30. November 2017   Ausschüsse - Umweltausschuss
Haushaltsrede Umweltausschuss

Liebe Kolleginnen und Kollegen,

ein ausgeglichener Haushalt, beruhigt zwar vielleicht die Nerven, macht aber nicht unbedingt glücklich. Gerade der ökologische Bereich hat doch in den letzten Jahren viele Federn lassen müssen, denkt man nur mal exemplarisch an die Abschaffung der Umweltberatung. Alles hier aufzuzählen, würde den zeitlichen Rahmen sprengen. Auch die Gründung der „mags“ kann nicht als Segen schlechthin bezeichnet werden. Sie führte vor allem zu intransparenten Vorgängen und hat den Umweltausschuss geradezu kastriert, was zur Entdemokratisierung der kommunalen Umweltpolitik führt. Man kann als Umweltpolitikerin den Ereignissen nur noch hinterherlaufen, kann nur noch reagieren, anstatt zu agieren. Das ist auf ganzer Linie inakzeptabel und muss sich auch dringend wieder ändern!

Eine Stadt, die Ihrer Umweltpolitik einen so geringen Stellenwert einräumt, wie es hier in MG ist, ist bestenfalls hinterwäldlerisch. Das Geld, was dabei möglicherweise eingespart wird, rückt im Vergleich zu den Auswirkungen dieses Konstrukts in den Hintergrund und wirkt geradezu vernachlässigbar. Denn Geld kann man nicht essen, die Natur aber ernährt uns! Auch kann festgestellt werden, dass viele Dinge bei der „mags“ gar nicht funktionieren, wie z. B. die HSP-Maßnahme 0156 Gebührenerhebungen im Bereich Baumschutzsatzung. Begründung ist Personalmangel. Hier besteht ein großer Optimierungsbedarf und es muss Qualität vor Sparsamkeit gehen.

Dann läuft seit einiger Zeit alles unter der Marke MG+, viel Personal wird dadurch gebunden. Doch MG+ bedeutet hier vorwiegend Steine und Beton. Eine bunt angemalte Betonplatte scheint einigen hier als Naturersatz zu reichen. Für mich kann MG nur mit einem + versehen werden, wenn Ökologie und Nachhaltigkeit einen viel, viel höheren Stellenwert bekommen.
Das ist leider nicht in Sicht und so kann ich die Ausrichtung des Haushalts und somit selbigen im Namen der Linken nur ablehnen.

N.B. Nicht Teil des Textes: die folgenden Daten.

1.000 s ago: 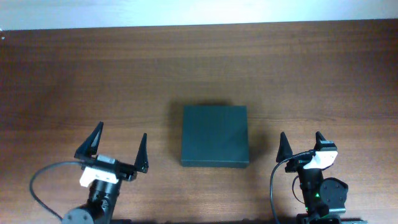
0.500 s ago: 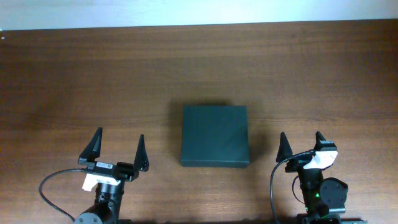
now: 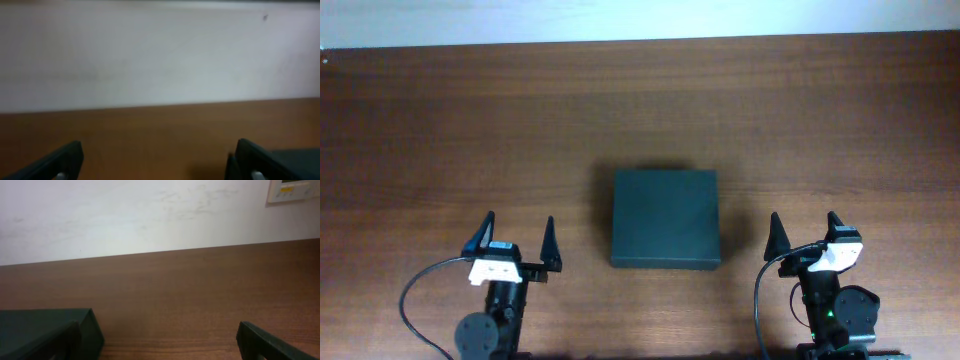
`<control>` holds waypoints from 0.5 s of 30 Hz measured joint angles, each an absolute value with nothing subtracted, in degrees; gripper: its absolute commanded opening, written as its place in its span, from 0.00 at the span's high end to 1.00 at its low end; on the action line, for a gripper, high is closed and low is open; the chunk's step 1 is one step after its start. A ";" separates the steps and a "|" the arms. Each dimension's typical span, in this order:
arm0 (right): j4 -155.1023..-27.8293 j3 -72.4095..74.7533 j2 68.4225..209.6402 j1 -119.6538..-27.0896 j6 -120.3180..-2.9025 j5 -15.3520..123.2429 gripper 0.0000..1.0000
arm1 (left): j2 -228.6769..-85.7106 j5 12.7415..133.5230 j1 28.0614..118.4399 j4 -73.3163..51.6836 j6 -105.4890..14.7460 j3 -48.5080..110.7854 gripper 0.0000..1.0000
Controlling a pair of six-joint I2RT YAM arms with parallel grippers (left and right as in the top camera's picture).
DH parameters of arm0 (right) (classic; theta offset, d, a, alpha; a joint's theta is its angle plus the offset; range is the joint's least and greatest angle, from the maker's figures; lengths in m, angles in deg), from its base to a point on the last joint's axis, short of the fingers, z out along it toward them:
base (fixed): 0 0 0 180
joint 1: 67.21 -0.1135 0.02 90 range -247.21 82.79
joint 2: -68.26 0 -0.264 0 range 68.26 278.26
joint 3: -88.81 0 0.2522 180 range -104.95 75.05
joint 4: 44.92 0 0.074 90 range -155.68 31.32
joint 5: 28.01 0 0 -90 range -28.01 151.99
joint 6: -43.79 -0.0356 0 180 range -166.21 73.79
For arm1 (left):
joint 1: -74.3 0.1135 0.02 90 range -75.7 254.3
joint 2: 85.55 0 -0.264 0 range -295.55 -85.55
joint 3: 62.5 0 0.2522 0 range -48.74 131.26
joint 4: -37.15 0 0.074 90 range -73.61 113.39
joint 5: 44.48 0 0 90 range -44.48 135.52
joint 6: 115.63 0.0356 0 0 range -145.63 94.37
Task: Pack container
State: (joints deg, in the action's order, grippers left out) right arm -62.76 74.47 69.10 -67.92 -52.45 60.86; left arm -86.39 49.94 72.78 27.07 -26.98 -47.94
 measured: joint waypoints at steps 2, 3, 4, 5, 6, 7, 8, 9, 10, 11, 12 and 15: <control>-62.76 74.47 69.10 -67.92 -52.45 60.86 0.01 | -86.37 49.57 72.78 23.40 -26.98 -48.01 0.01; -62.76 74.47 69.10 -67.92 -52.45 60.86 0.01 | -86.39 49.50 72.78 21.83 -26.96 -48.01 0.01; -62.76 74.47 69.10 -67.92 -52.45 60.86 0.01 | -86.39 49.48 72.78 20.17 -26.98 -48.05 0.01; -62.76 74.47 69.10 -67.92 -52.43 60.86 0.01 | -86.41 49.40 72.78 19.42 -26.96 -48.09 0.01; -62.76 74.47 69.10 -67.92 -52.43 60.86 0.01 | -86.43 49.31 72.78 19.42 -26.94 -48.09 0.01; -62.78 74.47 69.10 -67.92 -52.43 60.86 0.01 | -86.37 49.24 72.78 19.38 -26.89 -48.09 0.01; -62.76 74.47 69.10 -67.92 -52.45 60.86 0.01 | -86.37 49.09 72.78 19.38 -26.76 -48.09 0.01; -62.78 74.47 69.10 -67.92 -52.43 60.86 0.01 | -86.37 49.05 72.78 19.36 -26.74 -48.09 0.01; -62.78 74.47 69.10 -67.92 -52.43 60.86 0.01 | -86.37 49.05 72.78 19.36 -26.74 -48.09 0.01; -62.76 74.47 69.10 -67.92 -52.45 60.86 0.01 | -86.37 49.05 72.78 19.34 -26.74 -48.09 0.01; -62.78 74.47 69.10 -67.92 -52.45 60.86 0.01 | -86.37 49.02 72.78 19.34 -26.72 -48.09 0.01; -62.78 74.47 69.10 -67.92 -52.45 60.86 0.01 | -86.37 48.87 72.78 19.34 -26.72 -48.09 0.01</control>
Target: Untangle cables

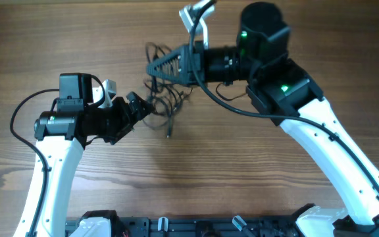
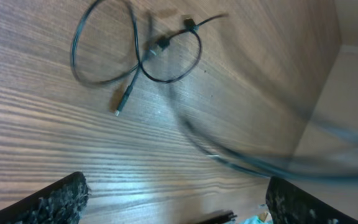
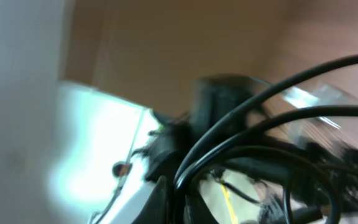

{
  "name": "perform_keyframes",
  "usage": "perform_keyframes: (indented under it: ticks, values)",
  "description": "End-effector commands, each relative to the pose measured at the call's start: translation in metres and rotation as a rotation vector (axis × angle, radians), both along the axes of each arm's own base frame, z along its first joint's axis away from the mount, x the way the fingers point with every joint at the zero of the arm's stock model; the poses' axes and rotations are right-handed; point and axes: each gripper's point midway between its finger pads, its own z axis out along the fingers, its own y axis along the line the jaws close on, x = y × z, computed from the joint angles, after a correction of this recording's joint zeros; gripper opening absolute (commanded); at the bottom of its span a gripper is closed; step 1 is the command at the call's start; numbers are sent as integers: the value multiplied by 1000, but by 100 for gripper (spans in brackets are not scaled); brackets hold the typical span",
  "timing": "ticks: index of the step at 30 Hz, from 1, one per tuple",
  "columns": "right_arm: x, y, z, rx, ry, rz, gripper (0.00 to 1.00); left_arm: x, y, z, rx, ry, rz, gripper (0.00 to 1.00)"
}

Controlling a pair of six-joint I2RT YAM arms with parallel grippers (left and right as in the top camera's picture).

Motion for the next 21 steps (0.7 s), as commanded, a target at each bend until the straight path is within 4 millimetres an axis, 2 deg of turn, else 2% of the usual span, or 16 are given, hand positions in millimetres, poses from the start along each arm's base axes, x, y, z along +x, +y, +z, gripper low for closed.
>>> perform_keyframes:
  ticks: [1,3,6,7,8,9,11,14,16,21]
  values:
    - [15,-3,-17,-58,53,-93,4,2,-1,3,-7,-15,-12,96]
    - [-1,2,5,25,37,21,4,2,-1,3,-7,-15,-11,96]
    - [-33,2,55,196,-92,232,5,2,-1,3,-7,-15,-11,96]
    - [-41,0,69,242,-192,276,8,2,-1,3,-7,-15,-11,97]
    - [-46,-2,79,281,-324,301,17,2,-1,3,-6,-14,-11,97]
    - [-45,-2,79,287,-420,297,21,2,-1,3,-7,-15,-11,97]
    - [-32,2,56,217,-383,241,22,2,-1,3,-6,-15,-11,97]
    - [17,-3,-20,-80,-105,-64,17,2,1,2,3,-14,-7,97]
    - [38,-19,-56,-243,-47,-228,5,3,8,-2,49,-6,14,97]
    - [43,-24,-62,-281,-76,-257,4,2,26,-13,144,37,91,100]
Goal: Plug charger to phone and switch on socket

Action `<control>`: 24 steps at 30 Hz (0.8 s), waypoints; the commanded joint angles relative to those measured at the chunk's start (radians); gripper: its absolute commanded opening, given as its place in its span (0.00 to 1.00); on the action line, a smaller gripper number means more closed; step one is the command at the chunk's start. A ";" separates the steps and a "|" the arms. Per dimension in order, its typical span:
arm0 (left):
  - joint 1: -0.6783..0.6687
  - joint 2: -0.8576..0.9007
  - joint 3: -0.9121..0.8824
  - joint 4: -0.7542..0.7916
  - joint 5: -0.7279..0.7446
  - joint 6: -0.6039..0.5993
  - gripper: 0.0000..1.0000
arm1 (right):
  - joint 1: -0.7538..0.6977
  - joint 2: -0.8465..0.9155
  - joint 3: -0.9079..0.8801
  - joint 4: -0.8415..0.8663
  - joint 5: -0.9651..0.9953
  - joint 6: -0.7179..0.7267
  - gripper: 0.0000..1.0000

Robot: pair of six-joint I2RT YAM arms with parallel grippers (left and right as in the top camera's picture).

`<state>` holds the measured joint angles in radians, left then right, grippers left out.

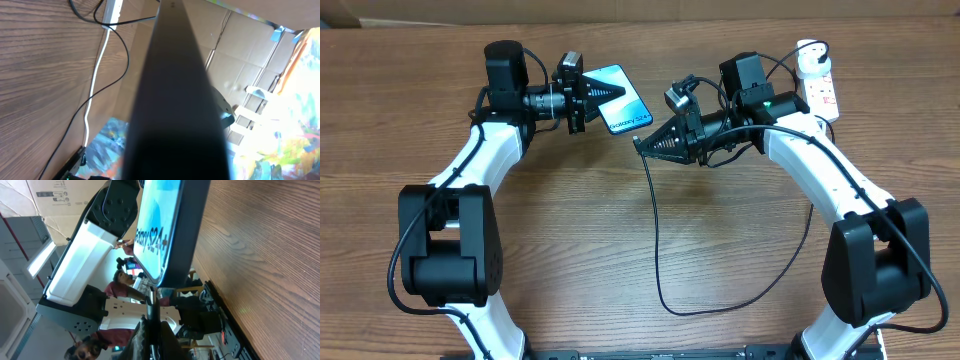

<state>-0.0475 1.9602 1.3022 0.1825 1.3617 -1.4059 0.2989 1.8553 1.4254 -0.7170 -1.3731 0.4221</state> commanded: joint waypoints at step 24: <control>-0.016 -0.011 0.010 0.000 0.034 0.022 0.04 | -0.016 -0.021 -0.003 0.032 -0.020 0.031 0.04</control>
<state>-0.0650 1.9602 1.3022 0.1791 1.3621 -1.4059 0.2939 1.8553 1.4254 -0.6903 -1.3800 0.4492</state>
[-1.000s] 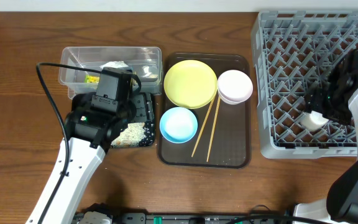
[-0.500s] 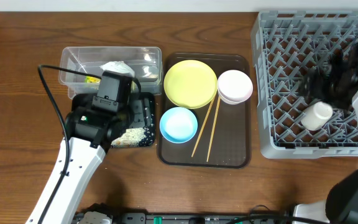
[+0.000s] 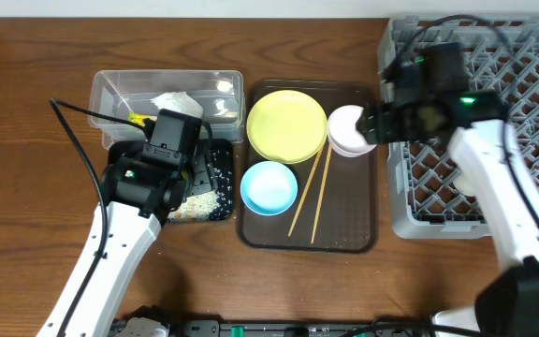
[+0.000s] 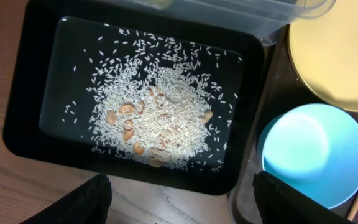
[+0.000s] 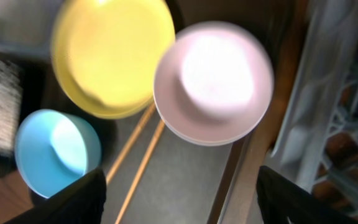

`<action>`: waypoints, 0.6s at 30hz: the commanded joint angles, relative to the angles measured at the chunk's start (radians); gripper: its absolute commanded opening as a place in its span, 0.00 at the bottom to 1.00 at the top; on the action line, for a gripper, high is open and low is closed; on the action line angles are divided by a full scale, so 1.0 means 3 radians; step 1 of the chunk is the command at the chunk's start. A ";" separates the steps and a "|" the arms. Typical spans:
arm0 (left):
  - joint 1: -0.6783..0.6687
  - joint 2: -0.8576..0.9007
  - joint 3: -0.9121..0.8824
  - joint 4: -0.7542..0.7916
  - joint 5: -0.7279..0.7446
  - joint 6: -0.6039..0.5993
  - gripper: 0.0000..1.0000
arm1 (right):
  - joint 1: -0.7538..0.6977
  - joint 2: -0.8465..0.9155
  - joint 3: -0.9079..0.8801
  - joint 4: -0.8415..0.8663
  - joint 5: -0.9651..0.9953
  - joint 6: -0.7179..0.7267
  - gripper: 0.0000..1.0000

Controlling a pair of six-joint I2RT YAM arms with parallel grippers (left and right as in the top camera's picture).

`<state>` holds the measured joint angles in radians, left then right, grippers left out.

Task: Sort waste into correct bins and load items into the dishwasher rack
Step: 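Reach the right gripper to the pink bowl and grasp its rim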

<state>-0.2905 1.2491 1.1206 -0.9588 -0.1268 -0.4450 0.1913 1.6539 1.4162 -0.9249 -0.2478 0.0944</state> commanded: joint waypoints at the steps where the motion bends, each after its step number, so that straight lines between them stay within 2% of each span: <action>1: 0.0014 0.0013 -0.0019 -0.0005 -0.0081 -0.0032 0.76 | 0.0188 0.0205 0.0029 -0.0078 0.0547 0.0636 0.70; 2: 0.0015 0.0013 -0.0019 -0.0004 -0.0081 -0.0031 0.76 | 0.0221 0.0259 0.0029 -0.0102 0.0581 0.0786 0.69; 4: 0.0014 0.0014 -0.0019 -0.0004 -0.0081 -0.0032 0.76 | 0.0262 0.0364 0.0029 -0.0151 0.0650 0.1115 0.61; 10: 0.0014 0.0014 -0.0019 -0.0005 -0.0080 -0.0032 0.76 | 0.0284 0.0621 0.0029 -0.0170 0.0985 0.1794 0.62; 18: 0.0014 0.0014 -0.0019 -0.0004 -0.0080 -0.0032 0.76 | 0.0284 0.0881 0.0028 -0.0145 0.1012 0.2036 0.62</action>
<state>-0.2905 1.2491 1.1206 -0.9585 -0.1345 -0.4454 0.2657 1.8874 1.4162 -0.9710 0.0246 0.6338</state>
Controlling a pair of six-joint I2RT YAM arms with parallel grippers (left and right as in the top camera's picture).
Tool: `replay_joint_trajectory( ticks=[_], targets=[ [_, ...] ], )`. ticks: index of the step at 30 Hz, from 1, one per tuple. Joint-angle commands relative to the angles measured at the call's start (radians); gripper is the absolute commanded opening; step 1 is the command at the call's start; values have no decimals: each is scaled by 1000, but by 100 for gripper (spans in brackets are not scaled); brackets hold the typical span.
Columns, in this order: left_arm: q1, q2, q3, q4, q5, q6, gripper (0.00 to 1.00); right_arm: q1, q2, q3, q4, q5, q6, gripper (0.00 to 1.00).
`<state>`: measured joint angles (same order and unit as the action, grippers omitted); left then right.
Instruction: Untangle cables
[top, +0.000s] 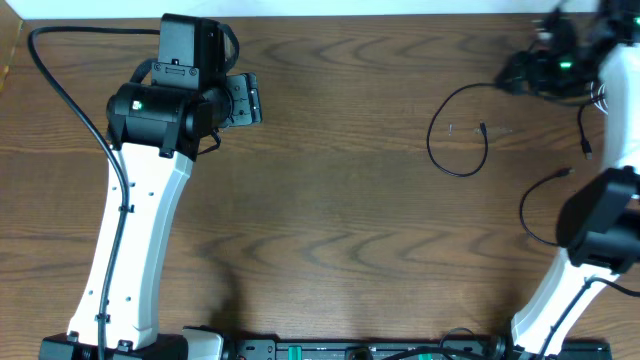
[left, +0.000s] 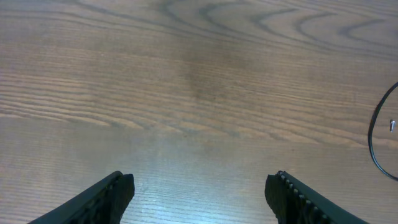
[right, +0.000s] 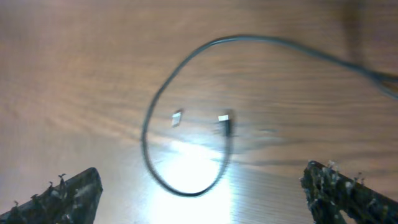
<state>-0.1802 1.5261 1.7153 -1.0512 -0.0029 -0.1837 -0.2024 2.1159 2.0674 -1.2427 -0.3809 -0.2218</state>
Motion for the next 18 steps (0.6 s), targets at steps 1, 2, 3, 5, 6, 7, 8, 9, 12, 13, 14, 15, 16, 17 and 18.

Und auch ich möchte Ihnen Herr Kuckels alles Gute wünschen. Habe ich mich doch in der letzten Legislaturperiode oft und gerne hier mit Ihnen gestritten und auch oft gedacht, dass der Umweltbereich beim Kämmerer der Stadt nicht optimal aufgehoben ist, weil so Finanzen immer Priorität haben. Im Nachhinein denke ich aber, dass diese Konstellation nicht die Schlechteste war. Von daher bedanke ich mich bei Ihnen für stets kompetenten und fairen Umgang. Und da man sich im Leben immer zweimal trifft, bin ich gespannt, wo man Sie in Zukunft antreffen kann.

Ich danke für Ihre Aufmerksamkeit!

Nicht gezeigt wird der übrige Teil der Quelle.